**What the task asks:** The whole listing is to be written out again exactly; the pictures are not.

**Provided material:**
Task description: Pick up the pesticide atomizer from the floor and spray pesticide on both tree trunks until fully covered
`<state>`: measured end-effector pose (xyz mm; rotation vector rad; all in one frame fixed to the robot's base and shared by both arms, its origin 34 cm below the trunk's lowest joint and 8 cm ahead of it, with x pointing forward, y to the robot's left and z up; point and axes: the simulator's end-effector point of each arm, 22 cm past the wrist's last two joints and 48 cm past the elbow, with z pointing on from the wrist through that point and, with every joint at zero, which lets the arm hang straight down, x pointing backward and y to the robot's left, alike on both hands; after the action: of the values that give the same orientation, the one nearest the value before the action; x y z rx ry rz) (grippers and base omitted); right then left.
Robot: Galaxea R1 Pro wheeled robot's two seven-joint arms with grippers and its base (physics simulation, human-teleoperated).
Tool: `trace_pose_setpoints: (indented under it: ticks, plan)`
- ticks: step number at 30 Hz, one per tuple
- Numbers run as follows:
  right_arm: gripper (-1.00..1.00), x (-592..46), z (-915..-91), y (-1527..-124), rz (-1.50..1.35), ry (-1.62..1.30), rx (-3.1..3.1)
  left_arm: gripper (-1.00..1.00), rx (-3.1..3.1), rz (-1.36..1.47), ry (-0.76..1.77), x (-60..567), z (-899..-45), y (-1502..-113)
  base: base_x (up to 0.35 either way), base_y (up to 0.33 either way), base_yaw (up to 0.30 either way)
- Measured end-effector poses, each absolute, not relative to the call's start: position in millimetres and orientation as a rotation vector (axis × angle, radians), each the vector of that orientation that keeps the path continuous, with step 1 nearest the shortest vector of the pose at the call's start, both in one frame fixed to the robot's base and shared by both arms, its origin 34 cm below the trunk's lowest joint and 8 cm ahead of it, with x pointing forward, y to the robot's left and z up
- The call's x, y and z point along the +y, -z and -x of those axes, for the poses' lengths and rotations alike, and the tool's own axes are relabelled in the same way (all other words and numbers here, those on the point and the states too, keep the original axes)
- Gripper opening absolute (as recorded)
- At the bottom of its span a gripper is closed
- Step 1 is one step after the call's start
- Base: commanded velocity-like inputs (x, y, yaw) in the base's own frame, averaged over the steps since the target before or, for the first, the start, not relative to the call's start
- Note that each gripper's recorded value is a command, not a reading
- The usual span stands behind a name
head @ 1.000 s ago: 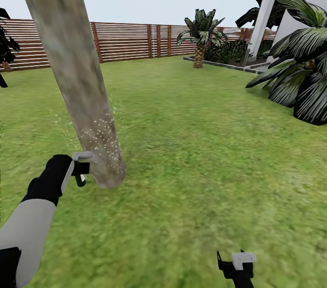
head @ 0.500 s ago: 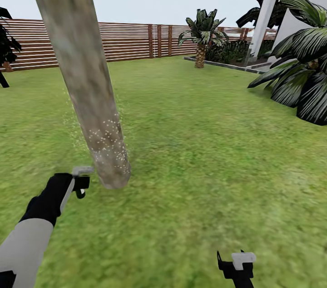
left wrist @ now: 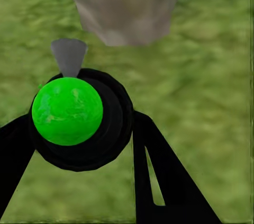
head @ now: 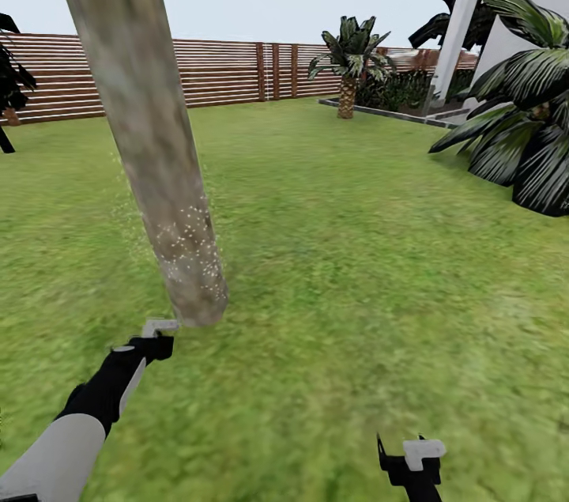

**Solution:**
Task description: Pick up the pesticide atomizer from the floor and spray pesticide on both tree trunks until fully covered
`<state>`: measured end-effector pose (xyz mm; rotation vector rad; all in one frame fixed to the robot's base and shared by both arms, its origin 34 cm below the trunk's lowest joint and 8 cm ahead of it, with x pointing forward, y to the robot's left and z up; point and axes: the simulator's end-effector point of each arm, 22 cm past the wrist's last two joints and 48 cm past the elbow, with z pointing on from the wrist through that point and, with every joint at zero, which lets the arm hang straight down, x pointing backward and y to the robot's left, alike on both hands; after the action: of the values that give the same orientation, the one nearest the value before the action; x y z rx ry rz) (grippers and base omitted); right then left.
Robot: Galaxea R1 Pro wheeled robot's two seven-joint arms with grippers and its base (physics simulation, human-teleoperated).
Tool: `trace_pose_setpoints: (indented under it: ticks, plan)`
- ticks: step number at 30 Hz, one per tuple
- Numbers run as follows:
  right_arm: gripper (-1.00..1.00), x (-592..46), z (-915..-91), y (-1527..-124), rz (-1.50..1.35), ry (-1.62..1.30), rx (-3.1..3.1)
  left_arm: gripper (-1.00..1.00), rx (-3.1..3.1), rz (-1.36..1.47), ry (-0.76..1.77), x (-60..567), z (-899..-45), y (-1502..-113)
  base: base_x (up to 0.35 either way), base_y (up to 0.33 either way), base_yaw (up to 0.30 either way)
- Measured end-effector poses, each absolute, not relative to the call's start: position in millimetres and orientation as a rotation vector (axis × angle, radians), each the vector of that orientation that keeps the path continuous, with step 1 nearest the shortest vector of the pose at the call's start, both in one frame fixed to the robot's base and shared by both arms, its origin 34 cm below the trunk's lowest joint and 8 cm ahead of it, with x pointing forward, y to the robot's left and z up
- The call's x, y and z point along the +y, -z and -x of those axes, for the poses' lengths and rotations alike, and the tool's own axes are relabelled in the same way (all other words and numbers here, those on the point and the states too, keep the original axes)
- Gripper opening absolute (as recorded)
- At the bottom of its span a gripper is closed
- Step 1 is one step after the call's start
- Base: commanded velocity-like inputs (x, y, yaw) in the base's own frame, averaged over the steps since the target before or, for the first, the start, not relative to the call's start
- Note that each gripper's recorded value is a command, not a reading
- The usual span stands behind a name
head @ 1.000 s ago: 
head @ 0.500 s ago: 
left wrist @ now: 
head @ now: 

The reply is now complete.